Fünf sehr verschiedene Erzähler erinnern sich Anfang der 1980er Jahre an ein Ereignis, das ein Vierteljahrhundert zurückliegt. Am 1. September 1957 bringt sich der Leipziger Historiker Dr. Horn im Wald nahe bei der Kleinstadt Guldenberg im Kreis Wildenberg[1] um.

Die Erzähler[Bearbeiten | Quelltext bearbeiten]

Über acht Kapitel hinweg kommen Einwohner aus Guldenberg in 39 Beiträgen zu Wort. Es geht in diesen Wortmeldungen eigentlich weniger um das Titelthema Horns Ende, sondern mehr um die Sorgen, Nöte, Befindlichkeiten und Schicksale des jeweiligen Erzählers selbst. Die Erzähler sind

  • Dr. Spodeck, behandelnder Praktischer Arzt Horns,
  • Thomas, 12-jähriger Sohn des Apothekers Puls, Paul Fischlingers Freund,
  • Gertrude Fischlinger, Pauls Mutter, Horns Zimmervermieterin,
  • Kruschkatz, Bürgermeister, ehemals Historiker in seiner Heimatstadt Leipzig und
  • Marlene Gohl, geistig verwirrte Tochter des Kunstmalers Gohl.

Inhalt[Bearbeiten | Quelltext bearbeiten]
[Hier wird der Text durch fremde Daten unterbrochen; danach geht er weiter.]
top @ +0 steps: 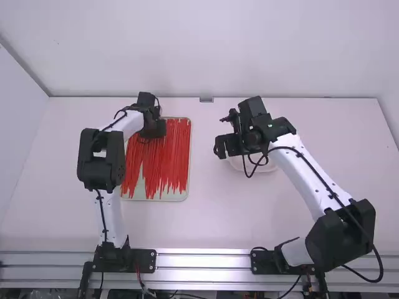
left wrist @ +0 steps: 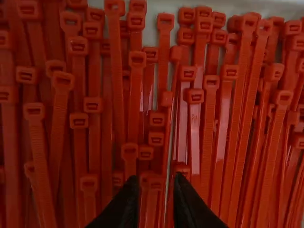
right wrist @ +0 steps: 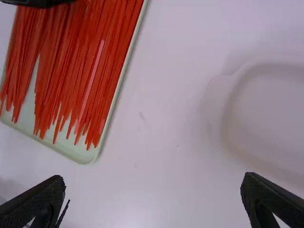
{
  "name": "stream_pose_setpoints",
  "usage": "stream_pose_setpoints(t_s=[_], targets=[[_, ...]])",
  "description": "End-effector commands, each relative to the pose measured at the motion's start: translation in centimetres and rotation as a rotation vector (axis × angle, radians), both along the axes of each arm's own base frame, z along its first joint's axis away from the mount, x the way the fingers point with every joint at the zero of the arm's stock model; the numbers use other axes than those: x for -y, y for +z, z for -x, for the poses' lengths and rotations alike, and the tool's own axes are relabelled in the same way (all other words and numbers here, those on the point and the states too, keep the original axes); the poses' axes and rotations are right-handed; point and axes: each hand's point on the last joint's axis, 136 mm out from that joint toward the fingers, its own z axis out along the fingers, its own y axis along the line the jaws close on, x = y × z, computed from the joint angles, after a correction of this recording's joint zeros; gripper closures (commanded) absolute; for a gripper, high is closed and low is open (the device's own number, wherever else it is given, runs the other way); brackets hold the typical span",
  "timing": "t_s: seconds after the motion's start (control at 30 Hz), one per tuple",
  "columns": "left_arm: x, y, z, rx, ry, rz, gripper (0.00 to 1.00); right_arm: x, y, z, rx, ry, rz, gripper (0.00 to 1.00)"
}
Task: Fasten the cable tie
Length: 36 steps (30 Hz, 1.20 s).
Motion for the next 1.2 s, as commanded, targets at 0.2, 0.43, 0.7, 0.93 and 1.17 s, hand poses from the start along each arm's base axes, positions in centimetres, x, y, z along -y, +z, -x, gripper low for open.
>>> stream_pose_setpoints(t_s=[0.2, 0.43, 0.7, 0.93, 1.17], targets=[[0.0, -0.5, 0.1, -0.006, 0.006, -0.005, 0.80, -0.3, 0.9, -0.6, 0.023, 0.002, -0.011, 0.01], [0.0, -0.5, -0.3, 0.012, -0.001, -0.007, 0.77, -0.3, 0.9, -0.7, 0.024, 0.002, -0.011, 0.01], [0.0, -0.4, -0.6, 0.023, -0.001, -0.007, 0.66, -0.3, 0.9, -0.7, 0.024, 0.002, -0.011, 0.01], [-0.4, -1.3, 0.0, 0.008, 0.009, -0.030, 0.63, -0.3, 0.9, -0.7, 0.024, 0.002, -0.011, 0.01], [-0.1, -1.9, 0.5, -0.002, 0.002, -0.037, 0.71, -0.3, 0.9, -0.7, 0.024, 0.002, -0.011, 0.01]])
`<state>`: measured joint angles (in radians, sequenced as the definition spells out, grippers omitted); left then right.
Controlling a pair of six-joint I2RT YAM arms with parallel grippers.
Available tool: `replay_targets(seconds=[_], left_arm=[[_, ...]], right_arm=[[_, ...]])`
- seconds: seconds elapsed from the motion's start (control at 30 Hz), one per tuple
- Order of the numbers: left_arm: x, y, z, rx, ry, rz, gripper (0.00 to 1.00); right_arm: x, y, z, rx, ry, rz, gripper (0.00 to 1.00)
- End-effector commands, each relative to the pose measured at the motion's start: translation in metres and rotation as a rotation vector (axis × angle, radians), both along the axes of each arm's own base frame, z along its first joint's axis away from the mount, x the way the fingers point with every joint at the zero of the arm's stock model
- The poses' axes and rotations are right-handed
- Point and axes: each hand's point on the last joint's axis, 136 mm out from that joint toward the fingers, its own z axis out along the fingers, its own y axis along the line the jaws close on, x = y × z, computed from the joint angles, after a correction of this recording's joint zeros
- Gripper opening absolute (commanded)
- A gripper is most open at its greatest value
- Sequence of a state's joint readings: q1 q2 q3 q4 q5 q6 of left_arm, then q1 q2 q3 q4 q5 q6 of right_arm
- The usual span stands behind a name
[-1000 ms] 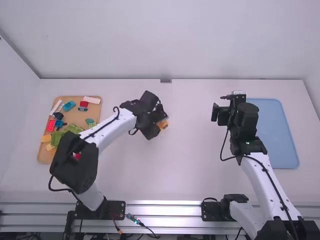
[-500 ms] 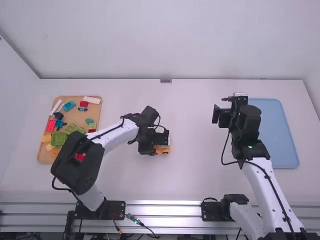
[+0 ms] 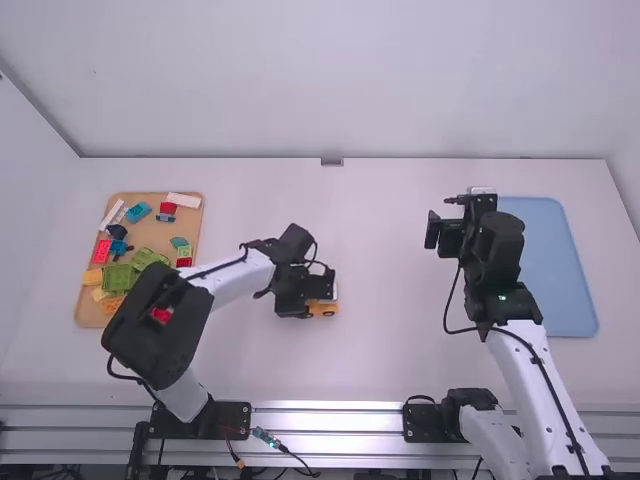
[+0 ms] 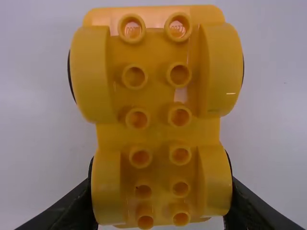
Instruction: Assemble lego blocks to make yellow taxi
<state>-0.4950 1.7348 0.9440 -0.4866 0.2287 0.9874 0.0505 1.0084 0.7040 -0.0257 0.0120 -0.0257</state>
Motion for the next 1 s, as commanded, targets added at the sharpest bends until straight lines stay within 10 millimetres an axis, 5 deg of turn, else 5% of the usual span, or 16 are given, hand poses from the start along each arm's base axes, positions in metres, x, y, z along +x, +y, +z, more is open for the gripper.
replay_targets(seconds=[0.0,0.63,0.8,0.83,0.87,0.97], left_arm=[[-0.0053,-0.0012,0.0024,-0.016,0.009,0.007,0.07],[-0.0073,0.0010,-0.0066,-0.021,0.003,0.030,0.21],[-0.0036,-0.0007,-0.0057,-0.030,-0.013,0.028,0.35],[-0.0035,-0.0009,-0.0056,-0.031,-0.014,0.027,0.41],[-0.0030,-0.0011,-0.0055,-0.032,-0.015,0.028,0.58],[-0.0015,-0.0008,-0.0052,-0.033,-0.020,0.031,0.66]], right_arm=[[0.0017,0.0006,0.0180,0.003,-0.040,-0.001,0.99],[0.0014,0.0006,0.0168,0.003,-0.036,-0.001,0.99],[0.0013,0.0006,0.0168,0.003,-0.035,-0.001,0.99],[0.0013,0.0005,0.0168,0.003,-0.035,-0.001,0.99],[0.0013,0.0005,0.0168,0.003,-0.035,-0.001,0.99],[0.0013,0.0006,0.0168,0.003,-0.035,-0.001,0.99]])
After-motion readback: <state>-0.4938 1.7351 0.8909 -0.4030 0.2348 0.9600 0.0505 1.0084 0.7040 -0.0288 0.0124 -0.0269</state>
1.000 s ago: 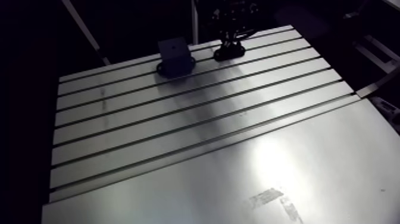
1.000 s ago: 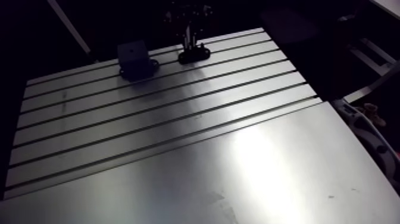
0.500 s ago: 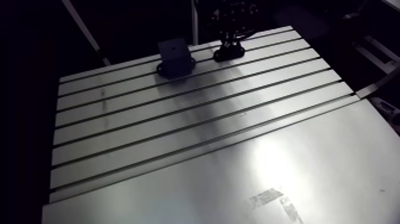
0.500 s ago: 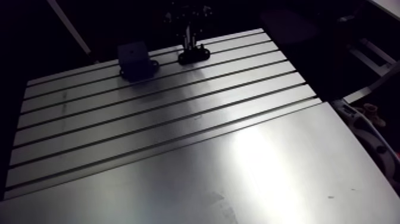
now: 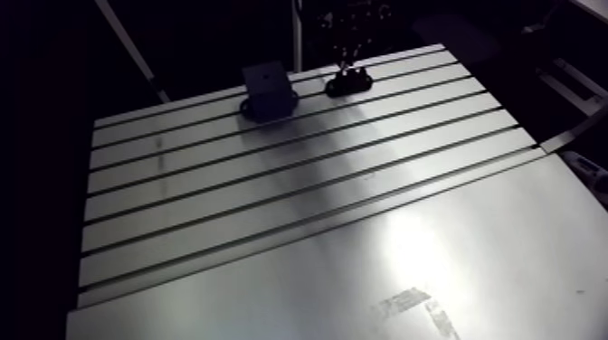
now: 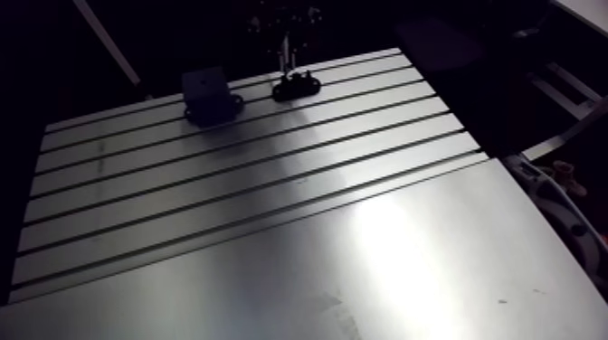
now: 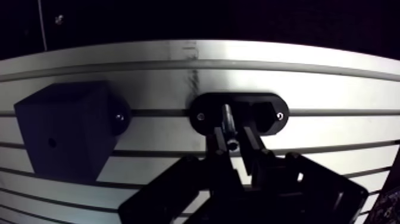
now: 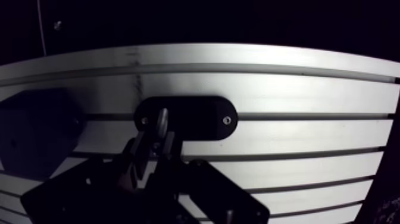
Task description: Pick up the M10 bolt and insert it into the hole until fully seated.
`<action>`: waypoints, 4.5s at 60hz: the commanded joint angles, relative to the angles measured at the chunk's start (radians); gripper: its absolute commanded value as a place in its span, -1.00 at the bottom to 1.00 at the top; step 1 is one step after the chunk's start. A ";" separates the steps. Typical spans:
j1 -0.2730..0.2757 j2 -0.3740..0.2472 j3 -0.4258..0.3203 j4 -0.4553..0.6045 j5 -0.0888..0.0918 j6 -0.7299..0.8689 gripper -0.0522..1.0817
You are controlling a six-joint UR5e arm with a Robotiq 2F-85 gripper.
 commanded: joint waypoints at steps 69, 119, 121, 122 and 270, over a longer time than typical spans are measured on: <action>0.087 -0.082 -0.217 0.423 -0.022 0.159 0.99; 0.213 0.033 -0.347 0.511 -0.022 0.234 0.99; 0.217 0.037 -0.351 0.511 -0.022 0.234 0.99; 0.219 0.042 -0.352 0.511 -0.022 0.234 0.99; 0.238 0.093 -0.360 0.537 -0.026 0.234 0.99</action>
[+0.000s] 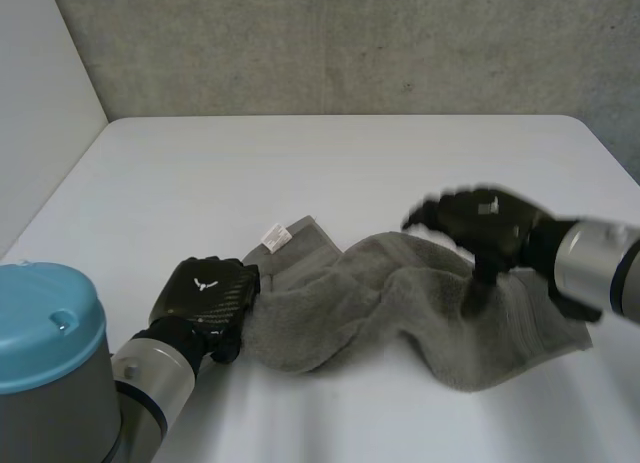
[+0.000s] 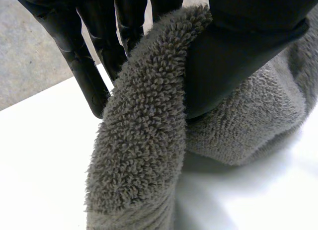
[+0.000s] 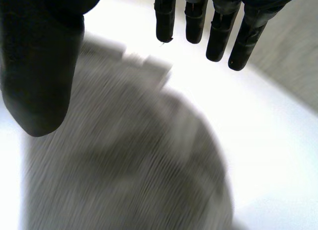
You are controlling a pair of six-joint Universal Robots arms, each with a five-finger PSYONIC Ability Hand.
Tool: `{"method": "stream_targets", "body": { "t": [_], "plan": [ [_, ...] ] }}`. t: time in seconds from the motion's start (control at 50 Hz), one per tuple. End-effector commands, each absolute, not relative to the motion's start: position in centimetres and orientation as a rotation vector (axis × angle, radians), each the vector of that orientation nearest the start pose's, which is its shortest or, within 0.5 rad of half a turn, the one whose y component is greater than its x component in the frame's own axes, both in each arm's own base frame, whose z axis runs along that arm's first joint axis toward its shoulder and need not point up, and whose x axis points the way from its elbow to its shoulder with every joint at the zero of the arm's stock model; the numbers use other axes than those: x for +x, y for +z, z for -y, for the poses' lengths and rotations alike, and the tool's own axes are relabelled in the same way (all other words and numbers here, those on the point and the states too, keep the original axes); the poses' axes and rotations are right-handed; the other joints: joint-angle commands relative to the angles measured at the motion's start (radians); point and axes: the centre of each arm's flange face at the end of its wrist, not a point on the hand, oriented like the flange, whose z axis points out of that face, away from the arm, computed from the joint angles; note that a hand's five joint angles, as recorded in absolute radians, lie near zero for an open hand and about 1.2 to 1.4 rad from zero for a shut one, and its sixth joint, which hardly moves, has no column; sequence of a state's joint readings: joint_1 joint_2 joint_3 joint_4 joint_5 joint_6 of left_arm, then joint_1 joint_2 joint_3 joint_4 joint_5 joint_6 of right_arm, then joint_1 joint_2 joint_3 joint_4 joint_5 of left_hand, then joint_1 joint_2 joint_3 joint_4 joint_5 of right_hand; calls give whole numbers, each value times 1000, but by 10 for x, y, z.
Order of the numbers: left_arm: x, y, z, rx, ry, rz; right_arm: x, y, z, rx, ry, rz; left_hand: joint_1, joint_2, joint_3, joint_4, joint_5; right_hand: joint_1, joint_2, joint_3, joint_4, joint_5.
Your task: Fold the towel.
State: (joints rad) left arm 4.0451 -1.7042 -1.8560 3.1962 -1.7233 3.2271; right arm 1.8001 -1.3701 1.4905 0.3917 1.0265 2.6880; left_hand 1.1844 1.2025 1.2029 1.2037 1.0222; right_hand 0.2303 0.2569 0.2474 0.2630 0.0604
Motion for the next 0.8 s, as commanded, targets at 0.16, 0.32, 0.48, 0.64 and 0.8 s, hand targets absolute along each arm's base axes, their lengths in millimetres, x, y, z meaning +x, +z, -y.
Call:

Als Frau Fischlinger das erste Mal zu Wort kommt, erzählt sie über Horns Ankunft in Guldenberg. Die liegt Jahre zurück. Herrn Horn, dem neuen Leiter des Museums auf der Guldenburg, war von der Stadt Guldenberg eine Wohnung versprochen worden. Als der Museumsleiter anreist, wird er von der Stadt kurzerhand zu Frau Gertrude Fischlinger geschickt. Die Frau, die – ganz auf sich gestellt – einen kleinen Gemischtwarenladen betreibt, ist verwundert. Trotzdem gibt sie ihr Wohnzimmer her. Frau Fischlingers Ehemann, ein Ganove, war bald nach der Hochzeit auf Nimmerwiedersehen davongelaufen. Die Frau lebt seither mit ihrem Sohn Paul – einem 10-jährigen, schwer erziehbaren Jungen – allein. Der später Halbwüchsige schlägt die Mutter. Horn wohnt bis zu seinem Tod bei Frau Fischlinger. Die Vermieterin verschweigt im Nachhinein ihre Enttäuschung über Herrn Horns völlig fehlende Herzlichkeit nicht.

Bürgermeister Kruschkatz berichtet, Horns Leiche sei am 1. September – einem Sonntag[2] – von Schulkindern[3] im Wald gefunden worden und gibt in dem Zusammenhang ein merkwürdiges Zusammentreffen wieder. Etwa ein Jahr nachdem Horn angereist ist, begegnen sich beide zufällig in der Stadt. Sie reden sich mit „Genosse“ an. Kruschkatz hatte damals in Leipzig in der „Kommission“ gesessen und Horn den „Beschluss der Parteileitung“ erläutert. Nach dem Leipziger „Verfahren“ hatten sich die Wege der zwei Historiker getrennt. Kruschkatz weiß, es war Unrecht geschehen – Horns Karriere als Wissenschaftler war beendet. Er, Kruschkatz selbst, hatte seinen Anteil daran gehabt. Horn war aus der Partei ausgeschlossen worden. Kruschkatz hatte den Ausschluss beantragt. Horns Fehler waren seine „feigen Zugeständnisse an die bürgerliche Ideologie“ gewesen.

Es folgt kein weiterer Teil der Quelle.